El proceso suele comenzar con una conciliación previa, donde ambas partes intentan alcanzar un acuerdo sin necesidad de judicializar el asunto. Si la conciliación no prospera, el caso se eleva a juicio, donde se evaluarán las pruebas presentadas por ambas partes.
Pruebas necesarias
Es fundamental que los trabajadores cuenten con documentación que respalde su reclamación. Entre las pruebas que pueden ser presentadas se encuentran:
- La carta de despido con los motivos alegados.
- Documentación que acredite la relación laboral, como contratos y nóminas.
- Testimonios de compañeros o supervisores sobre la situación laboral del afectado.
- Cualquier prueba que demuestre que el despido no se ajusta a la legalidad.
El éxito de la reclamación dependerá en gran medida de la solidez de estas pruebas y de la defensa legal que se presente ante el tribunal. Cada caso es único, por lo que la asesoría legal adecuada resulta determinante en estos procesos.
Despido improcedente y sus implicaciones
Cuando un despido objetivo no se ajusta a la normativa o no se justifican adecuadamente las causas alegadas, se considera despido improcedente. Esto puede resultar en la obligación de la empresa de readmitir al trabajador en su puesto. Si el empresario no opta por la readmisión, tendrá que pagar una compensación mayor a la indemnización estándar, lo que puede traducirse en gastos significativos para la empresa.
El reconocimiento de improcedencia también puede dañar la reputación de la empresa, haciendo que la confianza entre los empleados se vea comprometida. Existen múltiples variables que los tribunales consideran al decidir si un despido es procedente o no, elevando la importancia de llevar a cabo un proceso bien fundamentado y documentado.

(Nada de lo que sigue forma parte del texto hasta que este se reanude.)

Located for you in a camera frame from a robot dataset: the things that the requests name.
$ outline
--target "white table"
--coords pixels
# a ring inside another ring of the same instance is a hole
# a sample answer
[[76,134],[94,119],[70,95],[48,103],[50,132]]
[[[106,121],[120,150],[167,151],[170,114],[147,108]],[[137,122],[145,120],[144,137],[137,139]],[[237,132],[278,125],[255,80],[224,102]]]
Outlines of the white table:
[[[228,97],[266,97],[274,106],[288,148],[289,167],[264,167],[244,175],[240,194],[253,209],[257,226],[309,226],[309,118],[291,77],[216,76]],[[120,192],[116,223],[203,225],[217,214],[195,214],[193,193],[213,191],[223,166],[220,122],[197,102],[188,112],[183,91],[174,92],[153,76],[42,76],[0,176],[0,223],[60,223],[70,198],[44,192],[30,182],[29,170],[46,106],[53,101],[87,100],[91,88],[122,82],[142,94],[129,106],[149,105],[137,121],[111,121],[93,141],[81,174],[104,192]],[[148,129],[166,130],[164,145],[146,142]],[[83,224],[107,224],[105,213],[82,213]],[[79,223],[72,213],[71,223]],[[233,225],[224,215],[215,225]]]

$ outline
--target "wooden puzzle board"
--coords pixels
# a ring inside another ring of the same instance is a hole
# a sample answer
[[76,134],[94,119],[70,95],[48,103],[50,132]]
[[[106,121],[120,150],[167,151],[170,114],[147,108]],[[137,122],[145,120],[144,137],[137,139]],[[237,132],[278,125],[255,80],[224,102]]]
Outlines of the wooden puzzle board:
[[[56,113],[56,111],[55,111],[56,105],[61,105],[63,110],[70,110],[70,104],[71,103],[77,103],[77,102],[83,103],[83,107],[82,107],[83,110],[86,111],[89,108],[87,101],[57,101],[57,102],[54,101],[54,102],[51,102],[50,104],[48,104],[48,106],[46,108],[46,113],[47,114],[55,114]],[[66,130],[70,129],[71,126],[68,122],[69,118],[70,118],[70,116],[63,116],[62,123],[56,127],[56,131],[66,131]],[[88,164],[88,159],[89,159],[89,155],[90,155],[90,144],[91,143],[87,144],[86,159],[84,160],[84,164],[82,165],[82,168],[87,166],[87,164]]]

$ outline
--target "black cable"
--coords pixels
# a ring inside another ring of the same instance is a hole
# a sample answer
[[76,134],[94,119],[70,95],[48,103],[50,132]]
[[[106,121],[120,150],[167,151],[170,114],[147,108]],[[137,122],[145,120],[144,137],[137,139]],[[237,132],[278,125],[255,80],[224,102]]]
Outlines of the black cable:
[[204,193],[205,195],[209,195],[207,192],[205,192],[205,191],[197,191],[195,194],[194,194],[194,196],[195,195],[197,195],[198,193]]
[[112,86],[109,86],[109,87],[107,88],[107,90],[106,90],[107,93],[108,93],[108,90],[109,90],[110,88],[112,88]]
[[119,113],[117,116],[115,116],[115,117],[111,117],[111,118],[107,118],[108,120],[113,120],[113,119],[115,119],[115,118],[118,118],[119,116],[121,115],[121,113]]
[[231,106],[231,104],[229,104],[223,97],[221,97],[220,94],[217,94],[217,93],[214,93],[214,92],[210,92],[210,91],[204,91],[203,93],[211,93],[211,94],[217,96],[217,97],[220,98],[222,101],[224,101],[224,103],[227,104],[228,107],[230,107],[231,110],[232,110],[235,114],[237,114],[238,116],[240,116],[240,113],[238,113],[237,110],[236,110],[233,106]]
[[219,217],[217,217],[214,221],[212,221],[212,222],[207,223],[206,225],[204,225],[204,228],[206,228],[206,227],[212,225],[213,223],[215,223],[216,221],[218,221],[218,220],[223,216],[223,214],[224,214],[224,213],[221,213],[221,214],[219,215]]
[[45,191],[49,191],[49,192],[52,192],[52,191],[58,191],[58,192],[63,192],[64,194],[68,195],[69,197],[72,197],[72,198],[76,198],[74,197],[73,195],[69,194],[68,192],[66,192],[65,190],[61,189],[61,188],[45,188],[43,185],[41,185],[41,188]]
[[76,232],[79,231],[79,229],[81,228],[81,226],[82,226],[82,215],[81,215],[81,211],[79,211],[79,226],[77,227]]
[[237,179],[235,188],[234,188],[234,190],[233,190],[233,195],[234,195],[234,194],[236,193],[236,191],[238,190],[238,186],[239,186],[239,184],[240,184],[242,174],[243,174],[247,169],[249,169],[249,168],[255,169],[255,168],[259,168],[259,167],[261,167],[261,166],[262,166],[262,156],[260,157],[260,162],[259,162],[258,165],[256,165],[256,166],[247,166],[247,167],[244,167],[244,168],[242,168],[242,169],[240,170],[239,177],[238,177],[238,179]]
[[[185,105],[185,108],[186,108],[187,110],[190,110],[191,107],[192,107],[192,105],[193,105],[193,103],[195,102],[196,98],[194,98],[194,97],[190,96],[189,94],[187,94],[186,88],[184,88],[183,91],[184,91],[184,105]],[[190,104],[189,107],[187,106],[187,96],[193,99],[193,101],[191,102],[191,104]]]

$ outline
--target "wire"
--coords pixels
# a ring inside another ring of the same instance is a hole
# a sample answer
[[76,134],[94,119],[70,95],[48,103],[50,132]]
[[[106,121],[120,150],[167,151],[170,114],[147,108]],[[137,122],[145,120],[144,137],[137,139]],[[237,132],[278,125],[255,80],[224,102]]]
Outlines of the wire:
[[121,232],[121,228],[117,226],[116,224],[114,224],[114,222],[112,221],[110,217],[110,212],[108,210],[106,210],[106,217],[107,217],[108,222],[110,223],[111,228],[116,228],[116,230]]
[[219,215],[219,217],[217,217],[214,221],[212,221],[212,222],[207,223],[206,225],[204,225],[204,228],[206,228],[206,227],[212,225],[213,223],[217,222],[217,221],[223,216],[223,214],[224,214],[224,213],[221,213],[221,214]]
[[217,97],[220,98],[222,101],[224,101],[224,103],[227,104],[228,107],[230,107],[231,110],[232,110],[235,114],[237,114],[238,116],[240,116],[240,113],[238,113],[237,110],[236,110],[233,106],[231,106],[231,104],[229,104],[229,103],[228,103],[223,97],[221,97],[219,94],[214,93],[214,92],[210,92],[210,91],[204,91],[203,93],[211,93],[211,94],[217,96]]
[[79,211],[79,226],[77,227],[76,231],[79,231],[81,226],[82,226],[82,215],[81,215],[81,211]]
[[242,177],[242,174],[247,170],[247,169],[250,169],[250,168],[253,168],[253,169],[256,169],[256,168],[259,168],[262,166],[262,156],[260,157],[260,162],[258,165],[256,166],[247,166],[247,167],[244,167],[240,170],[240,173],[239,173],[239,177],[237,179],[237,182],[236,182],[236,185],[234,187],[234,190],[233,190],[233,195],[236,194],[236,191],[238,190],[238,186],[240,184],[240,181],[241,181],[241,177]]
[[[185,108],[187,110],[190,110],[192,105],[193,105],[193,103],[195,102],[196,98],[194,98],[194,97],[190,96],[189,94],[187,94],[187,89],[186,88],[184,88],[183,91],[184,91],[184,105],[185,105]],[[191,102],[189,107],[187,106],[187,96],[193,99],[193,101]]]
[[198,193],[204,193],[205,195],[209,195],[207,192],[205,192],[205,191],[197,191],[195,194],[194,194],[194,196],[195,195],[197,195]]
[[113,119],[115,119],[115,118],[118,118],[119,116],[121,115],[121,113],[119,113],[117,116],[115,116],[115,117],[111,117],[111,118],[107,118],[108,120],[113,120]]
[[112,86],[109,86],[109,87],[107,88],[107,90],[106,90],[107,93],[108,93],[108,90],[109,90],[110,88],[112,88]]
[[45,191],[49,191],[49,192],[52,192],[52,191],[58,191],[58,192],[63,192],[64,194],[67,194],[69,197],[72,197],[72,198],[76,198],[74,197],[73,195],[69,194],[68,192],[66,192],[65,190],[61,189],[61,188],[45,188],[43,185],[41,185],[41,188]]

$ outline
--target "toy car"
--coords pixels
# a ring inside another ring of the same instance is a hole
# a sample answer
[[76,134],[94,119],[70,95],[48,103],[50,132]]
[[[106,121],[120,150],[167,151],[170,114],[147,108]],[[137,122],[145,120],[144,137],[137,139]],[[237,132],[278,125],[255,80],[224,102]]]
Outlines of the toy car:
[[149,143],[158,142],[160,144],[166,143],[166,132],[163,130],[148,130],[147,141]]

Despido nulo y sus implicaciones
Un despido objetivo, al igual que un despido disciplinario, puede considerarse despido nulo cuando un juez de los social dictamina que se vulneran derechos fundamentales de la persona, es discriminatorio o se realiza durante periodos de protección (embarazo, excedencia por cuidado de hijos, o reducción de jornada por conciliación)
Según el art. 55.5 Estatuto de los Trabajadores, las principales causas de nulidad son:
- Discriminación: Motivos prohibidos por la Constitución o la ley (sexo, raza, ideología).
- Vulneración de Derechos Fundamentales: Acoso sexual, acoso laboral o represalias por ejercer derechos.
- Situaciones de Conciliación/Protección:
- Embarazo, maternidad, paternidad, riesgo durante el embarazo o lactancia.
- Excedencia por cuidado de hijos/familiares.
- Reducción de jornada por cuidado de menores o familiares.
- Reincorporación tras suspensión por nacimiento/adopción (antes de los 12 meses).
- Solicitud de permisos de cuidado (art. 37) o adaptación de jornada (art. 34.8).